But is it OK?  When I was younger, living at home with all of my siblings, there were varying degrees of crazy around my house and my oldest sister used to joke that she and I were the only normal ones in the family, and then I would go into my room and write, “Dear Diary, I am the only normal one in the family.”  I’m beginning to think I’ve just been kidding myself all of these years.  I mean, I’ve been able to admit for quite some time now that I’m a tad OCD (OK, maybe more than a tad) when it comes to losing things and having incomplete sets of things and really needing to find that last puzzle piece in order to feel like life would go on in any kind of happy way, but after Monday I’m having a harder time laughing off that little bit of nutjobbiness that I used to rationalize away as a somewhat endearing quality of quirkiness.  I’m beginning to think I’ve left the little dinner cruise ride around quirky harbor and jumped on the transcontinental non-stop flight to Crazy Town.

I can’t even rationalize the whole adventure as a passing whim, a heat of the moment snap decision.  It was full-on pre-meditated crazy complete with the plotting and the covering up–my little crazy wheels spinning in my crazy brain the entire time.  I fear I have no defense, and I’m not sure where this leaves me. 

Or maybe I’m overreacting?  Perhaps, gentle reader, you could offer some reassurance?  What do you make of this little incident?  Is this totally something you would do?  Or maybe not something you would do, but something you would maybe do in your head but not actually ever go through with?  Are you finding amusement in the re-telling of my little adventure?  Or are you starting to fear for my well-being and the well-being of my children and wondering what kind of moral/ethical responsibility you have to somehow intervene now that you’ve heard about it?  Let’s say on a scale of 1 to crazy, you’d give it a …?

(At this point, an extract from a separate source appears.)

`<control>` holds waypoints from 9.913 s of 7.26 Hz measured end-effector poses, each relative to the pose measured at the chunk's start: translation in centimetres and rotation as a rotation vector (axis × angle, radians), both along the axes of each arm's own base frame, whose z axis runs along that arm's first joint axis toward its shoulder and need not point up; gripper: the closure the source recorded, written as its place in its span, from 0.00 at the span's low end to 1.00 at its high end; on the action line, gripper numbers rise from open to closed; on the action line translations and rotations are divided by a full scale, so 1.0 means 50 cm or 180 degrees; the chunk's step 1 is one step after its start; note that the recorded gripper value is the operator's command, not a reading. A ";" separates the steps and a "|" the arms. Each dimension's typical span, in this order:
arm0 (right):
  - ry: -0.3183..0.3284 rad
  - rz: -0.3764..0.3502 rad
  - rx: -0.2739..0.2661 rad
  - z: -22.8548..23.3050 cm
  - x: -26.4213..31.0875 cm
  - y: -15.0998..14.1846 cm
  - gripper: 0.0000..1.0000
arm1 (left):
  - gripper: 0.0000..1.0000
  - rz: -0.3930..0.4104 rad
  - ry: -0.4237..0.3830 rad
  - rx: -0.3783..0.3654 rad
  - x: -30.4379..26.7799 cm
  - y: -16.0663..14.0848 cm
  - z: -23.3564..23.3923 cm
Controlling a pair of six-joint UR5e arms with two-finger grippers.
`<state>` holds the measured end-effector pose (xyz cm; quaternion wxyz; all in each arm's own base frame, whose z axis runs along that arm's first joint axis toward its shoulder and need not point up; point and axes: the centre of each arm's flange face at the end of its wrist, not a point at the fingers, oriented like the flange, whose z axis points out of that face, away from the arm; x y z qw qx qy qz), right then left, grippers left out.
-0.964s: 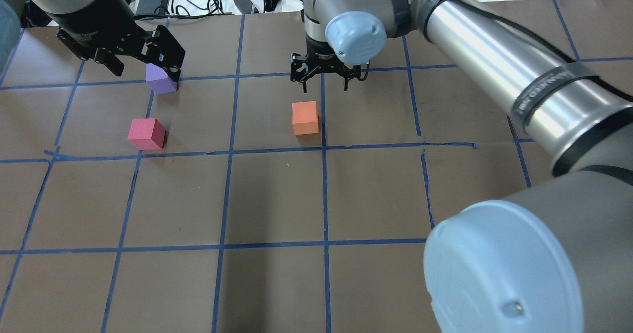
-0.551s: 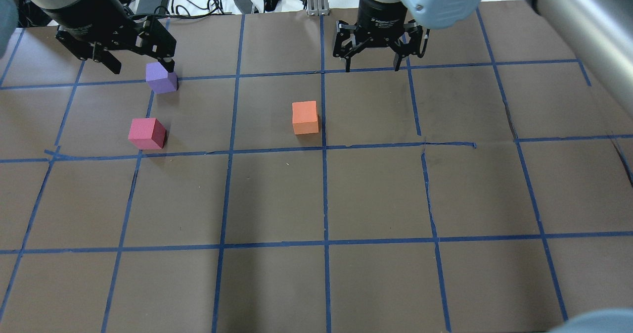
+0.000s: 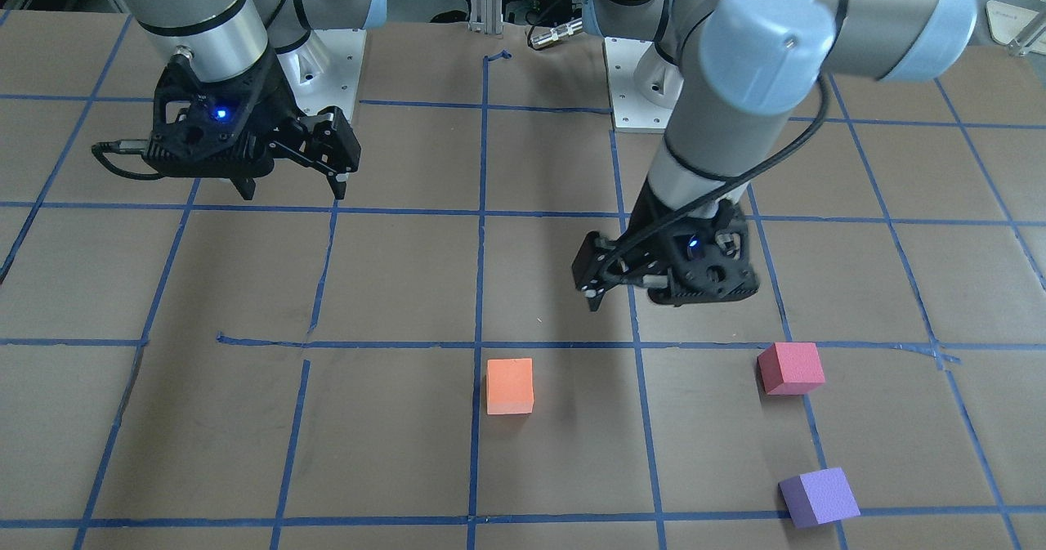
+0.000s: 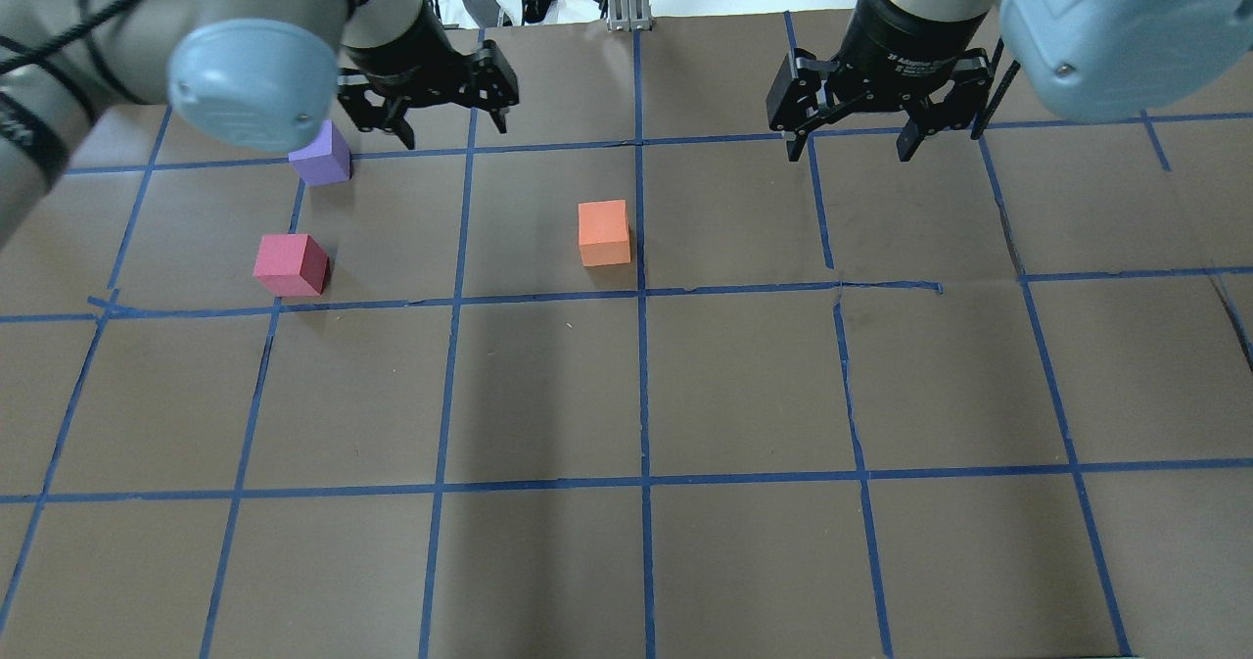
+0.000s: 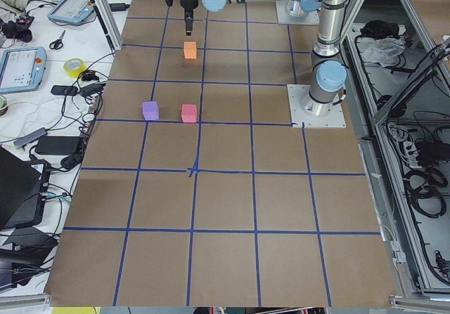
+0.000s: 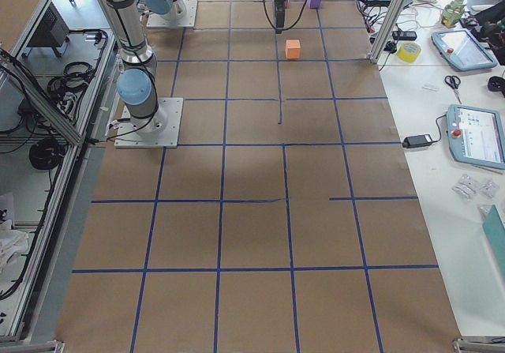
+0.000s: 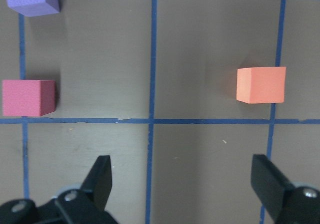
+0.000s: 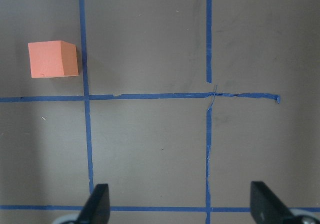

Dear Kraft Foods Customer Service Person,

My children have multiple food allergies including dairy and eggs, and are very limited in their food choices, especially when it comes to salad dressings.  They have been big fans of your Ranch with Bacon salad dressing, and while this may sound silly, it has meant a lot to be able to offer them this type of dressing since usually all they hear is “Sorry, you can’t have that”.

Today while grocery shopping, I noticed that your salad dressings have a new packaging.  I’ve learned from experience that new packaging sometimes means a change in ingredients as well, and I was extremely disappointed to see that your Ranch with Bacon variety of salad dressing now contains both milk and eggs–two things to which my children are severely allergic.

I don’t understand why a perfectly good product that also featured the added benefit of being suitable for my special needs children would need to be so altered.  It’s actually quite distressing to have to tell them yet again that they can no longer have something that they love.  I am also very surprised that considering how common these types of food allergies seem to be these days there is not more of an effort made by companies such as yours to be more accommodating.  I would think it would only widen your customer base.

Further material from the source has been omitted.